EXERCISE DESCRIPTION:
In full and without change, transcribe the records below.

INFORMATION GIVEN:

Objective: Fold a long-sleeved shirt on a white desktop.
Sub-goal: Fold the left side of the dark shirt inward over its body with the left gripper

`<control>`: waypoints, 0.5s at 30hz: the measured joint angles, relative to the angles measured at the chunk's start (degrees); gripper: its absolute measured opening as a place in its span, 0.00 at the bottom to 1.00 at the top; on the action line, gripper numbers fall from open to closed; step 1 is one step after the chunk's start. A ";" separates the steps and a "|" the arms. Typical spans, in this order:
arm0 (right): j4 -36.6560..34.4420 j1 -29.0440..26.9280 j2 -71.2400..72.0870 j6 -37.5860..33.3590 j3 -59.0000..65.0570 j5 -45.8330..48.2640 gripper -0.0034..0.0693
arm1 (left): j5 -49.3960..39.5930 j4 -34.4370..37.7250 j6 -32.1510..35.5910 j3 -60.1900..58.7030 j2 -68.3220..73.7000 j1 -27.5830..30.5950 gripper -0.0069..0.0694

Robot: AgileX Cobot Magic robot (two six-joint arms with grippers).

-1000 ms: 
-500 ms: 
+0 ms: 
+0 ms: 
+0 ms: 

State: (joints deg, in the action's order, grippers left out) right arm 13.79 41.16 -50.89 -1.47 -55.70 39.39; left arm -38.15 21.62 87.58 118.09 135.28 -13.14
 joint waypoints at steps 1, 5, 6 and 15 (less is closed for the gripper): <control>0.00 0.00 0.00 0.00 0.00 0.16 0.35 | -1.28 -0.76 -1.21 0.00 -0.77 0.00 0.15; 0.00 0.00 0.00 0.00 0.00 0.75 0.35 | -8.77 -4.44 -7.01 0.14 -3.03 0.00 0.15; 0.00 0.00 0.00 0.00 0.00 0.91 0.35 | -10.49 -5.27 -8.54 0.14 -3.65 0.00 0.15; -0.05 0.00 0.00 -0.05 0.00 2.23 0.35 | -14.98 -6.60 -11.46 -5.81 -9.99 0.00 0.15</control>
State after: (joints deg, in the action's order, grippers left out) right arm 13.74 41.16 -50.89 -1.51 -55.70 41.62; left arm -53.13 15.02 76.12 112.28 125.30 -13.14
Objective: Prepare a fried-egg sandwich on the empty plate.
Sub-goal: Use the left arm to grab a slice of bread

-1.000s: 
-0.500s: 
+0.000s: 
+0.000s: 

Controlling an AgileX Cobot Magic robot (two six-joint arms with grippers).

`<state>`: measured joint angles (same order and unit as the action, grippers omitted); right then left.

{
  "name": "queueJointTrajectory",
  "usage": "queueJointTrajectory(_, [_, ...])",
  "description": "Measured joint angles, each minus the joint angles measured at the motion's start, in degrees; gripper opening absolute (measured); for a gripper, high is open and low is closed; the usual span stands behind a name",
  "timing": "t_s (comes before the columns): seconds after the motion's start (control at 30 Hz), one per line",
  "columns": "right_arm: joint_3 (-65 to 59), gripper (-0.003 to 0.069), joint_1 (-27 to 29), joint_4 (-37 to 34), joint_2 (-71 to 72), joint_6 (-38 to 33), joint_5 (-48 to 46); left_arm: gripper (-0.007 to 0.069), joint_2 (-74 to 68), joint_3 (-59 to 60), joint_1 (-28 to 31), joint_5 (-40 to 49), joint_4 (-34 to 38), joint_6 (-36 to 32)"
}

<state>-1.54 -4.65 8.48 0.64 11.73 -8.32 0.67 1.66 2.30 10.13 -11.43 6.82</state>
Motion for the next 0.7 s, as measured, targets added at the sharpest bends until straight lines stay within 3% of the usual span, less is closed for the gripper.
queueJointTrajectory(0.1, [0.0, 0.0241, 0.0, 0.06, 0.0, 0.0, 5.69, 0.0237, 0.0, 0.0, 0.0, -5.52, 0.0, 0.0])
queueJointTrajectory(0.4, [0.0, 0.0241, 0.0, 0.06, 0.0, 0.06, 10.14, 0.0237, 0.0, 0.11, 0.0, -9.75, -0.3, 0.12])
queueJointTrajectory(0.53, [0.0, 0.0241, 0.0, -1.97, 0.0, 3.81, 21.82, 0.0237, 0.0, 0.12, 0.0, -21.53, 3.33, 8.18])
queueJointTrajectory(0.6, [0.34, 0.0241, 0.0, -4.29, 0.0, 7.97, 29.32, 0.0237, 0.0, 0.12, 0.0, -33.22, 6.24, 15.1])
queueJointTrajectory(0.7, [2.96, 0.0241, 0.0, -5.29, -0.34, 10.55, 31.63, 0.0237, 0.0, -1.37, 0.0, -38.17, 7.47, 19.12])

EXERCISE RESPONSE:
Objective: Fold a long-sleeved shirt on a white desktop.
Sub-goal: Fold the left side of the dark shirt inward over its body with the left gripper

`<control>`: waypoints, 0.5s at 30hz: the measured joint angles, relative to the angles measured at the chunk's start (degrees); gripper: its absolute measured opening as a place in its span, 0.00 at the bottom to 1.00 at the top; on the action line, gripper numbers fall from open to closed; step 1 is one step after the chunk's start. A ";" separates the steps and a "|" the arms. Typical spans, in this order:
arm0 (right): j4 -36.6560..34.4420 j1 -29.0440..26.9280 j2 -71.2400..72.0870 j6 -37.5860..33.3590 j3 -59.0000..65.0570 j5 -45.8330..48.2640 gripper -0.0034..0.0693
arm1 (left): j5 -49.3960..39.5930 j4 -34.4370..37.7250 j6 -32.1510..35.5910 j3 -60.1900..58.7030 j2 -68.3220..73.7000 j1 -27.5830..30.5950 gripper -0.0069..0.0694

Robot: AgileX Cobot Magic robot (two six-joint arms with grippers).

-1000 ms: 
-500 ms: 
+0 ms: 
+0 ms: 
+0 ms: 

State: (joints deg, in the action's order, grippers left out) right arm 13.79 41.16 -50.89 -1.47 -55.70 39.39; left arm -38.15 21.62 87.58 118.09 135.28 -13.14
 joint waypoints at steps 1, 5, 6 and 15 (less is closed for the gripper): <control>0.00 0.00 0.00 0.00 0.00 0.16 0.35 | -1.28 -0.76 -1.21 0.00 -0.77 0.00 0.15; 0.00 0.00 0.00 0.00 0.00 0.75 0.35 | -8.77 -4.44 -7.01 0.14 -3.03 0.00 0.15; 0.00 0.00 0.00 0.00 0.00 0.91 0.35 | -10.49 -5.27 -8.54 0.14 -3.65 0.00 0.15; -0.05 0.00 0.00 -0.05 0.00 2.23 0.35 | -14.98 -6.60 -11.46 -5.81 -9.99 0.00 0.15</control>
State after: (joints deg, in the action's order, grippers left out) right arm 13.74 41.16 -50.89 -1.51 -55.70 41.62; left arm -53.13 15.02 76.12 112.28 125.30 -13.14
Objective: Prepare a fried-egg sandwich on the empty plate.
Sub-goal: Use the left arm to grab a slice of bread

-1.000s: 
-0.500s: 
+0.000s: 
+0.000s: 

Controlling an AgileX Cobot Magic robot (two six-joint arms with grippers).

`<state>`: measured joint angles (same order and unit as the action, grippers omitted); right then left.

{
  "name": "queueJointTrajectory",
  "usage": "queueJointTrajectory(_, [_, ...])",
  "description": "Measured joint angles, each minus the joint angles measured at the motion's start, in degrees; gripper opening absolute (measured); for a gripper, high is open and low is closed; the usual span stands behind a name",
  "timing": "t_s (comes before the columns): seconds after the motion's start (control at 30 Hz), one per line",
  "columns": "right_arm: joint_3 (-65 to 59), gripper (-0.003 to 0.069), joint_1 (-27 to 29), joint_4 (-37 to 34), joint_2 (-71 to 72), joint_6 (-38 to 33), joint_5 (-48 to 46); left_arm: gripper (-0.007 to 0.069), joint_2 (-74 to 68), joint_3 (-59 to 60), joint_1 (-28 to 31), joint_5 (-40 to 49), joint_4 (-34 to 38), joint_6 (-36 to 32)"
}

<state>-1.54 -4.65 8.48 0.64 11.73 -8.32 0.67 1.66 2.30 10.13 -11.43 6.82</state>
Motion for the next 0.7 s, as measured, targets added at the sharpest bends until straight lines stay within 3% of the usual span, less is closed for the gripper.
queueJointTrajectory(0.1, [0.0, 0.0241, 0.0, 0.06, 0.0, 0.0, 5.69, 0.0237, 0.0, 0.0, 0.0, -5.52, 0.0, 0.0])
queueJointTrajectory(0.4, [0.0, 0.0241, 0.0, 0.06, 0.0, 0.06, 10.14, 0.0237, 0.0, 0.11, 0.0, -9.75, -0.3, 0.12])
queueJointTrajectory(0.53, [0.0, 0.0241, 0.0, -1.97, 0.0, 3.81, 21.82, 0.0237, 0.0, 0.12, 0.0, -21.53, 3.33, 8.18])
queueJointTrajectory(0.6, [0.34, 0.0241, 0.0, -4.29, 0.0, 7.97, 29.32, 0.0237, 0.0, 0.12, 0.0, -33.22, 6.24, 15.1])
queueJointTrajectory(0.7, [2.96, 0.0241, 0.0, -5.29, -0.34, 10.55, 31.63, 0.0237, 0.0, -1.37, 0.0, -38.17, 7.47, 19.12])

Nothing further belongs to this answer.